I have json datafiles in several directories that I want to import into Pandas to do some data analysis. The format of the json depends on the type defined in the directory name. For example,
dir1_typeA/
file1
file2
...
dir1_typeB/
file1
file2
...
dir2_typeB/
file1
...
dir2_typeA/
file1
file2
Each file
contains a complex nested json string that will be a row of the DataFrame. I will have two data frames for each TypeA and TypeB. Later on I will append them if needed.
So, far I've got all the files paths I need with os.walk and am trying to go through
import os
from glob import glob
PATH = 'dir/filepath'
files = [y for x in os.walk(PATH) for y in glob(os.path.join(x[0], 'file*'))]
for file in files:
with open(issuefile, 'r') as f:
data = f.read()
data_json = json_normalize(json.loads(data))

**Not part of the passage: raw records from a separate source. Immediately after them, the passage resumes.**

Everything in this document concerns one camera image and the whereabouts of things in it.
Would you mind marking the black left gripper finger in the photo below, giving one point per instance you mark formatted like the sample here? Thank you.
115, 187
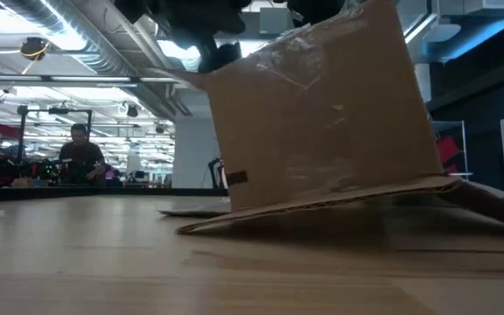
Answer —
221, 57

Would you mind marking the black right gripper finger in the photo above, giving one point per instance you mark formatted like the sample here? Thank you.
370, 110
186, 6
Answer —
315, 11

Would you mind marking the brown Sephora cardboard box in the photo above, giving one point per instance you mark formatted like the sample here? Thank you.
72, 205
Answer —
322, 131

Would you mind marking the black background robot arm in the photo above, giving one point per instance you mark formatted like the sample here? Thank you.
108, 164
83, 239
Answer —
214, 172

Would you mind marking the long ceiling light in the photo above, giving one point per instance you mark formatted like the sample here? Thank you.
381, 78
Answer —
90, 79

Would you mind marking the person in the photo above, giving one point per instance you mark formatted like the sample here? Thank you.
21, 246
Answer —
81, 157

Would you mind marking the red plastic storage bin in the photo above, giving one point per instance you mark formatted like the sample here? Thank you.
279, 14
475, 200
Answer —
448, 151

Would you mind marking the black camera gantry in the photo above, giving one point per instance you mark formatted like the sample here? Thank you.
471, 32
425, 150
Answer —
55, 110

type = ' '.join(issuefile.split('/')[3]
data_json['type'] = type
# append to data frame for typeA and typeB
if 'typeA' in type:
# append to typeA dataframe
else:
# append to typeB dataframe
There is one added issue, which is files inside a directory may have slightly different fields. For example, file1
may have a few more fields that file2
in dir1_typeA
. So, I need to accommodate that dynamic nature in data frame for each type as well.
How do I create these two dataframes?